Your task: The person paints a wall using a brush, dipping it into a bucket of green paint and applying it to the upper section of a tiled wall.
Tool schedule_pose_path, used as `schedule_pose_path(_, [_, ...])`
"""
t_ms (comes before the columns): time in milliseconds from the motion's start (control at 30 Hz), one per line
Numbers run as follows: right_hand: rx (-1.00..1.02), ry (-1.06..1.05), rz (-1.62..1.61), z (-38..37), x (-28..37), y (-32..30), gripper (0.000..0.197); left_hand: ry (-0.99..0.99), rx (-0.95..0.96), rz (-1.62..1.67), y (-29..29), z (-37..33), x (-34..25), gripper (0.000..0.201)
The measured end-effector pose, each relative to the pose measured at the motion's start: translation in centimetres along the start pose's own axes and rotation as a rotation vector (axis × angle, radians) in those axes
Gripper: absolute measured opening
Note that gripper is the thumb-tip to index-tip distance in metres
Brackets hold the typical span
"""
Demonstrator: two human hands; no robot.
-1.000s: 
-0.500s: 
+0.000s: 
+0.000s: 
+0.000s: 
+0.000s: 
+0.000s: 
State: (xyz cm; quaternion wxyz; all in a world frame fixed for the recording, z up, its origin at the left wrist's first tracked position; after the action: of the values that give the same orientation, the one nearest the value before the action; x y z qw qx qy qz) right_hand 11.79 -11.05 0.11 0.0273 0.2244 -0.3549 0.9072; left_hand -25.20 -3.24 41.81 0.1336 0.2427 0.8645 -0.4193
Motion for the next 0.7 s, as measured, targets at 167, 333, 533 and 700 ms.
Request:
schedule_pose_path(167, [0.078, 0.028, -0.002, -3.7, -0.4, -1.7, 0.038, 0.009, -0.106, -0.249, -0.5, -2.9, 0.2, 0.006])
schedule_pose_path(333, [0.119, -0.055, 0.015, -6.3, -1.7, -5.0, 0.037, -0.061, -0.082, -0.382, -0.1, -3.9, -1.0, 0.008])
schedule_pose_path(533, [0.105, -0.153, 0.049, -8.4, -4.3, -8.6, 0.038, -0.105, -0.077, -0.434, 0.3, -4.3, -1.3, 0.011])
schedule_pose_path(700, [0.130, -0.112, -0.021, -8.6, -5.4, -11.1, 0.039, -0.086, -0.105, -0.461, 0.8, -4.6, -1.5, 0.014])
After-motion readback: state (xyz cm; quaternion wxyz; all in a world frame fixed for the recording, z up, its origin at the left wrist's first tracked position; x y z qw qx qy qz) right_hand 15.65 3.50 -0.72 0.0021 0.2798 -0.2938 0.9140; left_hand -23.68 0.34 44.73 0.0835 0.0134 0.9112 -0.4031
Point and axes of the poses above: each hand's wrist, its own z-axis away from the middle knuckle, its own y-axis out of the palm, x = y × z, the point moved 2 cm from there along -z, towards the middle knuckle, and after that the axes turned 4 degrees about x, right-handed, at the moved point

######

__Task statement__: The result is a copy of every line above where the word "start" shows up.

__Response to this exercise__:
t_ms (comes before the columns): time in milliseconds from the motion's start (control at 30 Hz), one per line
The measured end-effector pose, each relative to the pose measured at the motion's start: translation in centimetres along the start pose's own axes and rotation as a rotation vector (axis × angle, radians) in those axes

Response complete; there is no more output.